What to do> For the records below, print the lines from the line with "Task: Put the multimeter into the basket" through the line with "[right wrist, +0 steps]" exactly as written; include both end lines and exclude the rest.

(Stored entries)
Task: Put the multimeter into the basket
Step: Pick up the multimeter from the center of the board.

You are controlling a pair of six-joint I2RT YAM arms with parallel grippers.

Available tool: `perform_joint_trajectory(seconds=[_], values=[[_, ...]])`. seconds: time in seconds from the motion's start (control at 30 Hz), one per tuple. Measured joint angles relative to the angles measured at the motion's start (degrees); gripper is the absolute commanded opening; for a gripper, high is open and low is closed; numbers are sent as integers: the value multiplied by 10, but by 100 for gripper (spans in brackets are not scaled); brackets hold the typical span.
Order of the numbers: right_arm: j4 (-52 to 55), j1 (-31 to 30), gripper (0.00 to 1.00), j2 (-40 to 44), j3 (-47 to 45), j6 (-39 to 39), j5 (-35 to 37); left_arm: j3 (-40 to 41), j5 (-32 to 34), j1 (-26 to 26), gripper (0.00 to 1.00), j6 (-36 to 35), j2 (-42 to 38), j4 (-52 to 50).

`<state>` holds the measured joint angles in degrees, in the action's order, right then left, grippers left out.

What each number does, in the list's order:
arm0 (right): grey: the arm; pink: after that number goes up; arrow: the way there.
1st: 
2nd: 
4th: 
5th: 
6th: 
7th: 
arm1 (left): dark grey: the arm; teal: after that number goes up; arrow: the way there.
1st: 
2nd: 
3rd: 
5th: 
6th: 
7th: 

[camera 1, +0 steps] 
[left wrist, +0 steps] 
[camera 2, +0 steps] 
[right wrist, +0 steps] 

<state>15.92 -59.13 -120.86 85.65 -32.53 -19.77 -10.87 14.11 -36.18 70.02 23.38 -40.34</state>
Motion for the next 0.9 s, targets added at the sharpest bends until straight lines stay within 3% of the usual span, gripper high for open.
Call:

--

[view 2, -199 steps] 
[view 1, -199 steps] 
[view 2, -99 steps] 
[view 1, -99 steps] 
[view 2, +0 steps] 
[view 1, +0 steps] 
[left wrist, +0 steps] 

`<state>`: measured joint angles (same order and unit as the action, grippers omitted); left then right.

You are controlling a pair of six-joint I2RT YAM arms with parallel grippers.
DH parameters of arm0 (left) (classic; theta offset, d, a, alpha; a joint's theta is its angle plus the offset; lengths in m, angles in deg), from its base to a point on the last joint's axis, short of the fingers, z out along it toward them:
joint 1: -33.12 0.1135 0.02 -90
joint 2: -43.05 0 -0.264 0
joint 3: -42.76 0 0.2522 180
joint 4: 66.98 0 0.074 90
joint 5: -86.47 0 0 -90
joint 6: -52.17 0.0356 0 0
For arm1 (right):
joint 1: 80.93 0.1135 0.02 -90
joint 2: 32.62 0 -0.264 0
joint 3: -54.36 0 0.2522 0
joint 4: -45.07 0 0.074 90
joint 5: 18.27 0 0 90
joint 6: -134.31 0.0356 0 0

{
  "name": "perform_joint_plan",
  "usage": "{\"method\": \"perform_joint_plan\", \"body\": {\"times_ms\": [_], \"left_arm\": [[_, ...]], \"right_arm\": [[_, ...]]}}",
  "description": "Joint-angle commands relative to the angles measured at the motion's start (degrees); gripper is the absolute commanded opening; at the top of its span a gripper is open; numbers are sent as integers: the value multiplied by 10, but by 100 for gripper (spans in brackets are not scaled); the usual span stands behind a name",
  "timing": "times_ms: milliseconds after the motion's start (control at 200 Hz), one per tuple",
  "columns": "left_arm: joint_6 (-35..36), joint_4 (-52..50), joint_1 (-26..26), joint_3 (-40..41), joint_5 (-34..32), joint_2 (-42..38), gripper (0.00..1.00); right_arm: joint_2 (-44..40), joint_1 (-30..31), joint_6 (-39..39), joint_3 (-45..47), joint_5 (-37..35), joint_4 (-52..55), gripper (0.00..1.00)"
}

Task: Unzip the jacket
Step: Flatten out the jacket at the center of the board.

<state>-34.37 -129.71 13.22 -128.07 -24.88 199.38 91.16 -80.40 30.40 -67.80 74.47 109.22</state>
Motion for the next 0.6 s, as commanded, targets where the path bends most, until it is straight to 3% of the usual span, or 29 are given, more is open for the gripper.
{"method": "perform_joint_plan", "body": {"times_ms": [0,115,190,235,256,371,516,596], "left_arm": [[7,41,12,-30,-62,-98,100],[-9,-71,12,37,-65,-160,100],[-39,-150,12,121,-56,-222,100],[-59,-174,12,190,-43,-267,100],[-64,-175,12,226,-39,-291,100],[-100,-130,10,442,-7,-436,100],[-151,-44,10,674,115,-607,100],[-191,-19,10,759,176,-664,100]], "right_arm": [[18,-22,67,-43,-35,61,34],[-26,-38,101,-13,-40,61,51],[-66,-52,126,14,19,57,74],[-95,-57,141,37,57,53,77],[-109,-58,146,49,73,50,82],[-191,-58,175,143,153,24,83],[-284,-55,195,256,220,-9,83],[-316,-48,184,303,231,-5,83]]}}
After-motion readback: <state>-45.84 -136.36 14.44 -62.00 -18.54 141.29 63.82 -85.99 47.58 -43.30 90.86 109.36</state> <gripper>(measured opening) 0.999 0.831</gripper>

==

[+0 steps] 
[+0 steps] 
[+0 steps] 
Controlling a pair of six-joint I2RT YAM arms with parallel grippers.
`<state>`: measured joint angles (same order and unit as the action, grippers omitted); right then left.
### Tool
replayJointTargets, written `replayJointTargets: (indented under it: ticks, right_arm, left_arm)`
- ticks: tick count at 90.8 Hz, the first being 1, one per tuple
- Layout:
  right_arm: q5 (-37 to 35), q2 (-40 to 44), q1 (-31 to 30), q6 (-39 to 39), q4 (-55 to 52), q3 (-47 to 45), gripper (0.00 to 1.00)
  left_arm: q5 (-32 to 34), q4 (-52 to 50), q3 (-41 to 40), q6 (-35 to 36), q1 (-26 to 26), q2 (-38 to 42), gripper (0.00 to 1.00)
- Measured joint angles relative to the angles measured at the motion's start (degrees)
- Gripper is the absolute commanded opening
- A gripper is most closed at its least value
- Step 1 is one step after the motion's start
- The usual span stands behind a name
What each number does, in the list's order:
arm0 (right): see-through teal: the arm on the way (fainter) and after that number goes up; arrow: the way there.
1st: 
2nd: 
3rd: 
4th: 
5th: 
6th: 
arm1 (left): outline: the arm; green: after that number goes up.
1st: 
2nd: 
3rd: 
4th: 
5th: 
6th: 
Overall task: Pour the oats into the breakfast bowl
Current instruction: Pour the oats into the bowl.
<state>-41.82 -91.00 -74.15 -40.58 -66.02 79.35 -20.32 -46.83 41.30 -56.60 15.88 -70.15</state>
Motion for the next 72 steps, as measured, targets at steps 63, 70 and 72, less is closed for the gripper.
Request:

Written response>
Task: Put the multimeter into the basket
Step: Pick up the multimeter from the center of the board.

You are controlling a pair of six-joint I2RT YAM arms with parallel grippers.

Available tool: `perform_joint_trajectory(seconds=[_], values=[[_, ...]])`. seconds: time in seconds from the motion's start (control at 30 Hz), one per tuple. Measured joint angles relative to the angles measured at the motion's start (degrees); gripper is the absolute commanded opening; for a gripper, high is open and low is closed; numbers are sent as integers: the value multiplied by 10, but by 100 for gripper (spans in brackets are not scaled); brackets hold the typical span.
Order of the numbers: right_arm: j4 (-52 to 55), j1 (-31 to 30), gripper (0.00 to 1.00), j2 (-40 to 44), j3 (-47 to 45), j6 (-39 to 39), j5 (-35 to 37); left_arm: j3 (-40 to 41), j5 (-32 to 34), j1 (-26 to 26), gripper (0.00 to 1.00), j6 (-36 to 35), j2 (-42 to 38), j4 (-52 to 50).

`<state>` holds the measured joint angles in degrees, in the action's order, right then left, grippers left out.

What each number does, in the list's order:
arm0 (right): grey: the arm; pink: after that number goes up; arrow: the way there.
1st: 
2nd: 
4th: 
5th: 
6th: 
7th: 
arm1 (left): dark grey: the arm; teal: after that number goes up; arrow: the way there.
1st: 
2nd: 
3rd: 
5th: 
6th: 
7th: 

[camera 1, +0 steps] 
[left wrist, +0 steps] 
[camera 2, +0 steps] 
[right wrist, +0 steps] 

The output for this exercise is complete.